Zu beachten ist hierbei indes, dass Art. 5 Abs. 1 Satz 1 GG nicht nur sachlich-differenzierte Äu-ßerungen schützt, sondern gerade Kritik auch pointiert, polemisch und überspitzt erfolgen darf; insoweit liegt die Grenze zulässiger Meinungsäußerungen nicht schon da, wo eine polemische Zuspitzung für die Äußerung sachlicher Kritik nicht erforderlich ist (vgl. BVerfGE 82, 272 <283 f.>; 85, 1 <16>). ...
Damit hat die Antragstellerin in einem für den Prüfungsumfang im Eilverfahren und angesichts der Kürze der für die Entscheidung des Gerichts verbleibenden Zeit in ausreichendem Umfang glaubhaft gemacht, dass ihr Werturteil nicht aus der Luft gegriffen ist, sondern auf einer überprüfbaren Tatsachengrundlage beruht, dass es hier um eine die Öffentlichkeit wesentlich berührende Frage hinsichtlich eines an prominenter Stelle agierenden Politikers geht und damit die Auseinandersetzung in der Sache, und nicht - auch bei polemischer und überspitzter Kritik - die Diffamierung der Person im Vordergrund steht.
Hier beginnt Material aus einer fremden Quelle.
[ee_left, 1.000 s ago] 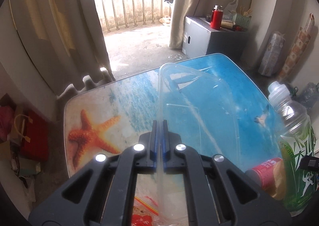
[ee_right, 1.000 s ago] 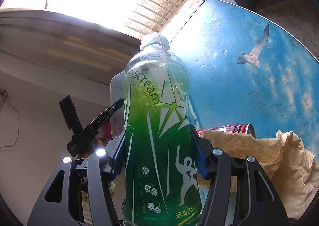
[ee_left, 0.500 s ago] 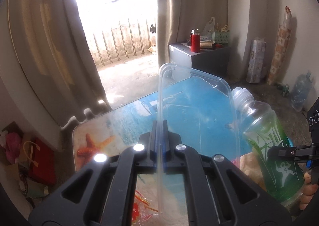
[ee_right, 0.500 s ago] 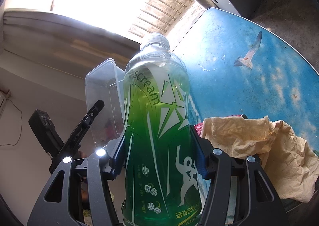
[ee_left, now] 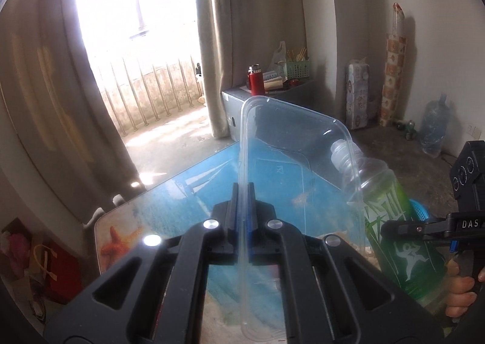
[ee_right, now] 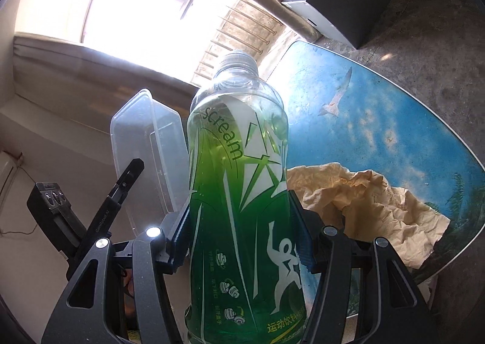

Ich finde die prinzipiellen Erwägungen des Gerichts zur Meinungsfreiheit wesentlich relevanter als die Frage, ob man Höcke nun als "Faschist" bezeichnen darf oder nicht. Insbesondere die Formulierung:
Im politischen Meinungskampf sind übertreibende und verallgemeinernde Kennzeichnungen des Gegners ebenso hinzunehmen wie scharfe, drastische, taktlose und unhöfliche Formulierungen, die in der Hitze der Auseinandersetzung ...als bloßes Vergreifen im Ton erscheinen.
dürfte die Abgrenzung zur gerade viralen "Hass"-Thematik nicht gerade erleichtern. Und überdies die Moderatoren in Diskussionsforen vor einige Probleme stellen, wenn sie ernstgenommen wird. Da hilft dann nur noch das "Hausrecht".

"Das gefährliche an der Dummheit ist, daß sie die dumm macht, die ihr begegnen." (Sokrates).